After twelve months’ labour the Christian gentleman discovered that

the advantages of Christianity only appeal to very rich Jews indeed, to

the Cohens who become Cowans, to the Isaacs who become Grahames, and to

the curious low-down Jews who stand in the same relation to their

brethren as White Kaffirs to a European community.

 

So the hall passed from hand to hand, and, failing to obtain a music

and dancing licence, went back to the mission-hall stage.

 

Successive generations of small boys had destroyed its windows and

beplastered its walls. Successive fly-posters had touched its blank

face with colour. Tonight there was nothing to suggest that there was

any business of extraordinary importance being transacted within its

walls. A Russian or a Yiddish or any kind of reunion does not greatly

excite Middlesex Street, and had little Peter boldly announced that the

congress of the Red Hundred were to meet in full session there would

have been no local excitement and—if the truth be told—he might still

have secured the services of his three policemen and commissionaire.

 

To this worthy, a neat, cleanly gentleman in uniform, wearing on his

breast the medals for the relief of Chitral and the Soudan Campaigns,

the two men delivered the perforated halves of their tickets and passed

through the outer lobby into a small room. By a door at the other end

stood a thin man with a straggling beard. His eyes were red-rimmed and

weak, he wore long narrow buttoned boots, and he had a trick of pecking

his head forwards and sideways like an inquisitive hen.

 

‘You have the word, brothers?’ he asked, speaking German like one

unaccustomed to the language.

 

The taller of the two strangers shot a swift glance at the sentinel

that absorbed the questioner from his cracked patent leather boots to

his flamboyant watch-chain. Then he answered in Italian:

 

‘Nothing!’

 

The face of the guardian flushed with pleasure at the familiar

tongue.

 

‘Pass, brother; it is very good to hear that language.’

 

The air of the crowded hall struck the two men in the face like the

blast from a destructor.
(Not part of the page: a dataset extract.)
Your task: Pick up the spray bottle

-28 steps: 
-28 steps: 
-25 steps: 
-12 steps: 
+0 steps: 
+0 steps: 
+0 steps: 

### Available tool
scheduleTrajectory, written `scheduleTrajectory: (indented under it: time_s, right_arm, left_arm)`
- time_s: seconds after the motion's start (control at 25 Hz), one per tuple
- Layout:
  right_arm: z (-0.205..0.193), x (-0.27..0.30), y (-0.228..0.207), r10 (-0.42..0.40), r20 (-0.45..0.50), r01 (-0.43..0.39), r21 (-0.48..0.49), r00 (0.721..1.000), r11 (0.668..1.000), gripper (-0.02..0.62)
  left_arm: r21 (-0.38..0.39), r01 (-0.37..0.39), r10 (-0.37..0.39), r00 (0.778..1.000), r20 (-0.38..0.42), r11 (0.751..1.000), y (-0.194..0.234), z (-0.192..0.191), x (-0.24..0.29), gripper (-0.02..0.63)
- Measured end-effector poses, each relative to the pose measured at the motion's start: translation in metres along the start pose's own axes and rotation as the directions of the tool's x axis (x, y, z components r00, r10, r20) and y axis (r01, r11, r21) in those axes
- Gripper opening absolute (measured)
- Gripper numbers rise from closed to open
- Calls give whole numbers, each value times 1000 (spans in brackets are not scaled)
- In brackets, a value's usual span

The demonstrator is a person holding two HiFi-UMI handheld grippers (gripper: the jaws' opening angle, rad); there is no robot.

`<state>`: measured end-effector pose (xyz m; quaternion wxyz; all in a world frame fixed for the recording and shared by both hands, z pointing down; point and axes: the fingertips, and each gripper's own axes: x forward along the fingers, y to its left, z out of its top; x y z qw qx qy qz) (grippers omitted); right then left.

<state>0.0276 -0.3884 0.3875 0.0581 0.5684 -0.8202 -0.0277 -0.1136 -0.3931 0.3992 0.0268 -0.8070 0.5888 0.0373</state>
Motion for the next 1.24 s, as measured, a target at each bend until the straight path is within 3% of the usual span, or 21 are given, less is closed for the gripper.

It was unclean; unhealthy—the scent of an

early-morning doss-house.

 

The hall was packed, the windows were closed and curtained, and as a

precautionary measure, little Peter had placed thick blankets before

the ventilators.

 

At one end of the hall was a platform on which stood a semicircle of

chairs and in the centre was a table draped with red. On the wall

behind the chairs—every one of which was occupied—was a huge red flag

bearing in the centre a great white ‘C’. It had been tacked to the

wall, but one corner had broken away revealing a part of the painted

scroll of the mission workers:

 

‘…are the meek, for they shall inherit the earth.’

 

The two intruders pushed their way through a group that were

gathered at the door. Three aisles ran the length of the building, and

they made their way along the central gangway and found seats near the

platform.

 

A brother was speaking. He was a good and zealous worker but a bad

orator. He spoke in German and enunciated commonplaces with hoarse

emphasis. He said all the things that other men had said and forgotten.

‘This is the time to strike’ was his most notable sentence, and notable

only because it evoked a faint buzz of applause.

 

The audience stirred impatiently. The good Bentvitch had spoken

beyond his allotted time; and there were other people to speak—and

prosy at that. And it would be ten o’clock before the Woman of Gratz

would rise.

 

The babble was greatest in the corner of the hall, where little

Peter, all eyes and startled eyebrows, was talking to an audience of

his own.

 

‘It is impossible, it is absurd, it is most foolish!’ his thin voice

rose almost to a scream. ‘I should laugh at it—we should all laugh,

but the Woman of Gratz has taken the matter seriously, and she is

afraid!’

 

‘Afraid!’

 

‘Nonsense!’

 

‘Oh, Peter, the fool!’

 

There were other things said because everybody in the vicinity

expressed an opinion. Peter was distressed, but not by the epithets. He

was crushed, humiliated, beaten by his tremendous tidings. He was

nearly crying at the horrible thought. The Woman of Gratz was afraid!

The Woman of Gratz who…It was unthinkable.

 

He turned his eyes toward the platform, but she was not there.

 

‘Tell us about it, Peter,’ pleaded a dozen voices; but the little

man with the tears twinkling on his fair eyelashes waved them off.

 

So far from his incoherent outburst they had learnt only this—that

the Woman of Gratz was afraid.

 

And that was bad enough.

 

For this woman—she was a girl really, a slip of a child who should

have been finishing her education somewhere in Germany—this same woman

had once risen and electrified the world.

 

There had been a meeting in a small Hungarian town to discuss ways

and means. And when the men had finished their denunciation of Austria,

she rose and talked. A short-skirted little girl with two long flaxen

braids of hair, thin-legged, flat-chested, angular, hipless—that is

what the men of Gratz noticed as they smiled behind their hands and

wondered why her father had brought her to the meeting.

 

But her speech…two hours she spoke and no man stirred. A little

flat-chested girl full of sonorous phrases—mostly she had collected

them from the talk in Old Joseph’s kitchen. But with some power of her

own, she had spun them together, these inconsiderable truisms, and had

endowed them with a wondrous vitality.

 

They were old, old platitudes, if the truth be told, but at some

time in the history of revolution, some long dead genius had coined

them, and newly fashioned in the furnace of his soul they had shaped

men’s minds and directed their great and dreadful deeds.

 

So the Woman of Gratz arrived, and they talked about her and

circulated her speeches in every language. And she grew. The hollow

face of this lank girl filled, and the flat bosom rounded and there

came softer lines and curves to her angular figure, and, almost before

they realized the fact, she was beautiful.

 

So her fame had grown until her father died and she went to Russia.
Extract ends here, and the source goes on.